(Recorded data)
──────────

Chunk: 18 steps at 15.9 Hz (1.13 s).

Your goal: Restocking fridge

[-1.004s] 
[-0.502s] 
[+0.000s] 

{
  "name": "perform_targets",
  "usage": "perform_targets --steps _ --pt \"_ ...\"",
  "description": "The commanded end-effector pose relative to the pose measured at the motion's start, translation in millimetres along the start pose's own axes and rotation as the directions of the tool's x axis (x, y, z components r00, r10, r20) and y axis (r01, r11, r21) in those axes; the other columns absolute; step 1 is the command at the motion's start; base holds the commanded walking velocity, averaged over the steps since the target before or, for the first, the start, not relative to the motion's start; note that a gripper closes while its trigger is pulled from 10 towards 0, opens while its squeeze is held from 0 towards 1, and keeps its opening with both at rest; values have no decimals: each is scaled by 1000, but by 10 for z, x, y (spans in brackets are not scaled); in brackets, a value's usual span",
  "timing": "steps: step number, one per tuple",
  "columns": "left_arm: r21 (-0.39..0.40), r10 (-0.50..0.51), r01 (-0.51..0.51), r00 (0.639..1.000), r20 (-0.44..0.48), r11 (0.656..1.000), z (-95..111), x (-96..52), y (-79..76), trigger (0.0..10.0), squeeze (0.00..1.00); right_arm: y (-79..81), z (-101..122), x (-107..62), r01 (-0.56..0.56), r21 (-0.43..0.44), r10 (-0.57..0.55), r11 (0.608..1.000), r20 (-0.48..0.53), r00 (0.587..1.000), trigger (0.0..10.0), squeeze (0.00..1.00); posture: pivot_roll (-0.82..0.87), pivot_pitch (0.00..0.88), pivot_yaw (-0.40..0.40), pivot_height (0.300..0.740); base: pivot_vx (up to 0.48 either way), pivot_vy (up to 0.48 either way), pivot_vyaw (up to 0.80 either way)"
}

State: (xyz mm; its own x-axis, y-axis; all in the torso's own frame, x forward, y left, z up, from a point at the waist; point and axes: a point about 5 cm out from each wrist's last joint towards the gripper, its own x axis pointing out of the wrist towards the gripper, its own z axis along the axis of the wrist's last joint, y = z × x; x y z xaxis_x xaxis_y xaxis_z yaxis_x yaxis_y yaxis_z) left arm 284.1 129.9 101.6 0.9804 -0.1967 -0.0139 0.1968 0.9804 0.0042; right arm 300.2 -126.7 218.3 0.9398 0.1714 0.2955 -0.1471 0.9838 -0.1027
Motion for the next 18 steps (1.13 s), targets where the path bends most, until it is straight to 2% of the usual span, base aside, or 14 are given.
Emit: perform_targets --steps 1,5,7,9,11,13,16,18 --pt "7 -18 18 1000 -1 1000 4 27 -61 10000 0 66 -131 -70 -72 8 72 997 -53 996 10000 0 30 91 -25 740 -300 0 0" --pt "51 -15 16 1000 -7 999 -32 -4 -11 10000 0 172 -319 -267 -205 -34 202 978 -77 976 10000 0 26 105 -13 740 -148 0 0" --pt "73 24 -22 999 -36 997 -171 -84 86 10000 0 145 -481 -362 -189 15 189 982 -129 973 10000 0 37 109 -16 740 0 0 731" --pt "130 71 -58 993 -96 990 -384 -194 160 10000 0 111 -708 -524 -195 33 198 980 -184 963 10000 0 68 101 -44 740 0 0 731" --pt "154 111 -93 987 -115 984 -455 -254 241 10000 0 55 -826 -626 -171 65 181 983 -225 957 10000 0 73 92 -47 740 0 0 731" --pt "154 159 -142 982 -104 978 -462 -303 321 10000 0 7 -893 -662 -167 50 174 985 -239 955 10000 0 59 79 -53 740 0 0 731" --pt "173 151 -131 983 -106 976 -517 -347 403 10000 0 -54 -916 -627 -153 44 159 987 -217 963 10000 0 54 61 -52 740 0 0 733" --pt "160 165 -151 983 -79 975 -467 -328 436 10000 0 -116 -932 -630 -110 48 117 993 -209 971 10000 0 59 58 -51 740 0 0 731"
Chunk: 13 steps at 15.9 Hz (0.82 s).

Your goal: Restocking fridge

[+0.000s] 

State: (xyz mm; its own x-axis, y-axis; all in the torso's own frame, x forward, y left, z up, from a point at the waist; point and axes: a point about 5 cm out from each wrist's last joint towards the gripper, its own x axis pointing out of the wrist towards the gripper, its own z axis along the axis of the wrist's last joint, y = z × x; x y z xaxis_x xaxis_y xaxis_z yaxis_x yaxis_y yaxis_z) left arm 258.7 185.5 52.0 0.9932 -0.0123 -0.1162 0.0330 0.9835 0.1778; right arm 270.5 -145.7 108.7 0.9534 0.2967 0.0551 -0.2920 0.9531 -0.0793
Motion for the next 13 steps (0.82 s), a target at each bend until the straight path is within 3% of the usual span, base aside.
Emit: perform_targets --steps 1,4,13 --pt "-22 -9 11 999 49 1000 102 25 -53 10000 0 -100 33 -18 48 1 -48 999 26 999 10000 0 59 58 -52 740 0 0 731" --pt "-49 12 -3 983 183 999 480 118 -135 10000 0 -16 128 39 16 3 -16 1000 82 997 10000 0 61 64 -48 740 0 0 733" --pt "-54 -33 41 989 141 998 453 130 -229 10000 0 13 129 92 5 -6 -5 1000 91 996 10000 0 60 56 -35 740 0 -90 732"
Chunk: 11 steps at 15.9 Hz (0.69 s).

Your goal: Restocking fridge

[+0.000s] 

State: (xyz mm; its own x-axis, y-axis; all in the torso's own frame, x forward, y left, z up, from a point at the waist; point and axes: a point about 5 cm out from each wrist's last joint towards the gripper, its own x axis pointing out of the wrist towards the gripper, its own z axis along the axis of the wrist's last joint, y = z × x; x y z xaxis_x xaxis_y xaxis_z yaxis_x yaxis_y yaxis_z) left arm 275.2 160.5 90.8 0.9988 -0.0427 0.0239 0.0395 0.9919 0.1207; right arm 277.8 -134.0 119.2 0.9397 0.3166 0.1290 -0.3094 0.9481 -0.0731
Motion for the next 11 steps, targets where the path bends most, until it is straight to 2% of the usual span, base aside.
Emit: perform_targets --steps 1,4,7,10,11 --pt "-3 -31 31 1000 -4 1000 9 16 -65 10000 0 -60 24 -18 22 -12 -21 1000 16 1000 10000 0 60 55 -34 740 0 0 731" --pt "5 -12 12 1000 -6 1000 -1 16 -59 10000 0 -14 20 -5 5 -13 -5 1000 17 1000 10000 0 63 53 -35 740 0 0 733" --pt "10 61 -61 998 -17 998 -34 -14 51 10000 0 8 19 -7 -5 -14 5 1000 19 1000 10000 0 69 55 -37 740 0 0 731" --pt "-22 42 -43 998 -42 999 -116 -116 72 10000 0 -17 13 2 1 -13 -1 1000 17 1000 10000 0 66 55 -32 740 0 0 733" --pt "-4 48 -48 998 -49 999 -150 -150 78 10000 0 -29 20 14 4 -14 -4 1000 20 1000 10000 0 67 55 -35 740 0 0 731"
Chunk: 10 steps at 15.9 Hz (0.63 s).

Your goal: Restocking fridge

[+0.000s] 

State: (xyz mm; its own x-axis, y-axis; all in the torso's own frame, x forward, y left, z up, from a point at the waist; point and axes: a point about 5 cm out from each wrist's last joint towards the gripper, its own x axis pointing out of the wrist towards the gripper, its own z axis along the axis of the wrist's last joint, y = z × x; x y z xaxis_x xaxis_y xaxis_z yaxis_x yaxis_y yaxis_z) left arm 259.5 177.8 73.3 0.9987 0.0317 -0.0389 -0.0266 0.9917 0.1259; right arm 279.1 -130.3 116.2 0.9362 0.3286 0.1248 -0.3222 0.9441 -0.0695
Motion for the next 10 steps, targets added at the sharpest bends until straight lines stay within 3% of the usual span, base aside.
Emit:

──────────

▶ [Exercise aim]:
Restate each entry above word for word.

▶ [Written response]:
Chunk: 18 steps at 15.9 Hz (1.13 s).

Your goal: Restocking fridge

[-1.004s] 
[-0.502s] 
[+0.000s] 

{
  "name": "perform_targets",
  "usage": "perform_targets --steps _ --pt \"_ ...\"",
  "description": "The commanded end-effector pose relative to the pose measured at the motion's start, translation in millimetres along the start pose's own axes and rotation as the directions of the tool's x axis (x, y, z components r00, r10, r20) and y axis (r01, r11, r21) in those axes; the other columns absolute; step 1 is the command at the motion's start; base holds the commanded walking velocity, averaged over the steps since the target before or, for the first, the start, not relative to the motion's start; note that a gripper closes while its trigger is pulled from 10 towards 0, opens while its squeeze is held from 0 towards 1, and keeps its opening with both at rest; values have no decimals: each is scaled by 1000, but by 10 for z, x, y (spans in brackets are not scaled); in brackets, a value's usual span",
  "timing": "steps: step number, one per tuple",
  "columns": "left_arm: r21 (-0.39..0.40), r10 (-0.50..0.51), r01 (-0.51..0.51), r00 (0.639..1.000), r20 (-0.44..0.48), r11 (0.656..1.000), z (-95..111), x (-96..52), y (-79..76), trigger (0.0..10.0), squeeze (0.00..1.00); right_arm: y (-79..81), z (-101..122), x (-107..62), r01 (-0.56..0.56), r21 (-0.43..0.44), r10 (-0.57..0.55), r11 (0.608..1.000), r20 (-0.48..0.53), r00 (0.587..1.000), trigger (0.0..10.0), squeeze (0.00..1.00); posture: pivot_roll (-0.82..0.87), pivot_pitch (0.00..0.88), pivot_yaw (-0.40..0.40), pivot_height (0.300..0.740); base: pivot_vx (up to 0.48 either way), pivot_vy (up to 0.48 either way), pivot_vyaw (up to 0.80 either way)"
}

State: (xyz mm; its own x-axis, y-axis; all in the torso's own frame, x forward, y left, z up, from a point at the waist; point and axes: a point about 5 cm out from each wrist's last joint towards the gripper, its own x axis pointing out of the wrist towards the gripper, its own z axis along the axis of the wrist's last joint, y = z × x; x y z xaxis_x xaxis_y xaxis_z yaxis_x yaxis_y yaxis_z) left arm 284.1 129.9 101.6 0.9804 -0.1967 -0.0139 0.1968 0.9804 0.0042; right arm 300.2 -126.7 218.3 0.9398 0.1714 0.2955 -0.1471 0.9838 -0.1027
Motion for the next 18 steps (1.13 s), targets where the path bends most, until it is straight to 2% of the usual span, base aside, or 14 are given.
Emit: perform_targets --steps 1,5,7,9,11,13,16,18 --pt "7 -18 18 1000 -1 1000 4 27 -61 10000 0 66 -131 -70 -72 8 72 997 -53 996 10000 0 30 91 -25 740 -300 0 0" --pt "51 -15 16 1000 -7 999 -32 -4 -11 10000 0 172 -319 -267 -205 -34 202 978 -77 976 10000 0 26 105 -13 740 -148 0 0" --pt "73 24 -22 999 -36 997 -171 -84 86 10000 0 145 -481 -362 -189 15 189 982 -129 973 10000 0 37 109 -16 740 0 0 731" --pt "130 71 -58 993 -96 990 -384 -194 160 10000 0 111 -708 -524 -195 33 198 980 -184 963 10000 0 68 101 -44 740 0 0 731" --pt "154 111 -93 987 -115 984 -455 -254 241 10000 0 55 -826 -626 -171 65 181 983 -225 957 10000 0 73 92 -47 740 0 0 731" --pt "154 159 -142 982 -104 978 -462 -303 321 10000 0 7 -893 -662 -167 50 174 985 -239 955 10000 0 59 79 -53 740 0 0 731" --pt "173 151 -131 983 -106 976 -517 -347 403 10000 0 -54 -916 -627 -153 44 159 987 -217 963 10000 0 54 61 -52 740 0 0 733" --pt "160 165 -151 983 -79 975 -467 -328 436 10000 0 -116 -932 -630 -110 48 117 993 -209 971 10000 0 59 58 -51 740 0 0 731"
Chunk: 13 steps at 15.9 Hz (0.82 s).

Your goal: Restocking fridge

[+0.000s] 

State: (xyz mm; its own x-axis, y-axis; all in the torso's own frame, x forward, y left, z up, from a point at the waist; point and axes: a point about 5 cm out from each wrist's last joint towards the gripper, its own x axis pointing out of the wrist towards the gripper, its own z axis along the axis of the wrist's last joint, y = z × x; x y z xaxis_x xaxis_y xaxis_z yaxis_x yaxis_y yaxis_z) left arm 258.7 185.5 52.0 0.9932 -0.0123 -0.1162 0.0330 0.9835 0.1778; right arm 270.5 -145.7 108.7 0.9534 0.2967 0.0551 -0.2920 0.9531 -0.0793
Motion for the next 13 steps (0.82 s), a target at each bend until the straight path is within 3% of the usual span, base aside.
Emit: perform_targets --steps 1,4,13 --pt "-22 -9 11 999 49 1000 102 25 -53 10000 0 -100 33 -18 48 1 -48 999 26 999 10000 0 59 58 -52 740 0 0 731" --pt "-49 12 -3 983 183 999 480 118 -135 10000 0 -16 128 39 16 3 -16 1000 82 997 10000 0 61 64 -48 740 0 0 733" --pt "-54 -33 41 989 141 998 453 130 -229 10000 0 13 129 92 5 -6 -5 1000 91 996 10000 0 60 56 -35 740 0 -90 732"
Chunk: 11 steps at 15.9 Hz (0.69 s).

Your goal: Restocking fridge

[+0.000s] 

State: (xyz mm; its own x-axis, y-axis; all in the torso's own frame, x forward, y left, z up, from a point at the waist; point and axes: a point about 5 cm out from each wrist's last joint towards the gripper, its own x axis pointing out of the wrist towards the gripper, its own z axis along the axis of the wrist's last joint, y = z × x; x y z xaxis_x xaxis_y xaxis_z yaxis_x yaxis_y yaxis_z) left arm 275.2 160.5 90.8 0.9988 -0.0427 0.0239 0.0395 0.9919 0.1207; right arm 277.8 -134.0 119.2 0.9397 0.3166 0.1290 -0.3094 0.9481 -0.0731
Motion for the next 11 steps, targets where the path bends most, until it is straight to 2% of the usual span, base aside.
Emit: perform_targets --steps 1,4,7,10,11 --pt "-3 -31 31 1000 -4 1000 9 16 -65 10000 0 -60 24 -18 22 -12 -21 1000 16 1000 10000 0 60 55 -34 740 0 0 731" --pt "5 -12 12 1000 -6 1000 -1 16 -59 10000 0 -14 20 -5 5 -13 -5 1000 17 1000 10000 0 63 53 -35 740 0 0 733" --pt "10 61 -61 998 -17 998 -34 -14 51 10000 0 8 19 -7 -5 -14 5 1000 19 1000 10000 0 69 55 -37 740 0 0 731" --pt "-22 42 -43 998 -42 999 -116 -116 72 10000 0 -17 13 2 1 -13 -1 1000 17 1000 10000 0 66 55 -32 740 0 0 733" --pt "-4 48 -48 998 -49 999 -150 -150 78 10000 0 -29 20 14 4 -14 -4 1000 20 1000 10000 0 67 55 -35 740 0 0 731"
Chunk: 10 steps at 15.9 Hz (0.63 s).

Your goal: Restocking fridge

[+0.000s] 

State: (xyz mm; its own x-axis, y-axis; all in the torso's own frame, x forward, y left, z up, from a point at the waist; point and axes: a point about 5 cm out from each wrist's last joint towards the gripper, its own x axis pointing out of the wrist towards the gripper, its own z axis along the axis of the wrist's last joint, y = z × x; x y z xaxis_x xaxis_y xaxis_z yaxis_x yaxis_y yaxis_z) left arm 259.5 177.8 73.3 0.9987 0.0317 -0.0389 -0.0266 0.9917 0.1259; right arm 279.1 -130.3 116.2 0.9362 0.3286 0.1248 -0.3222 0.9441 -0.0695
Motion for the next 10 steps, targets added at the sharpest bends until straight lines stay within 3% of the usual span, base aside.
Emit:

With the answer given, the exercise is complete.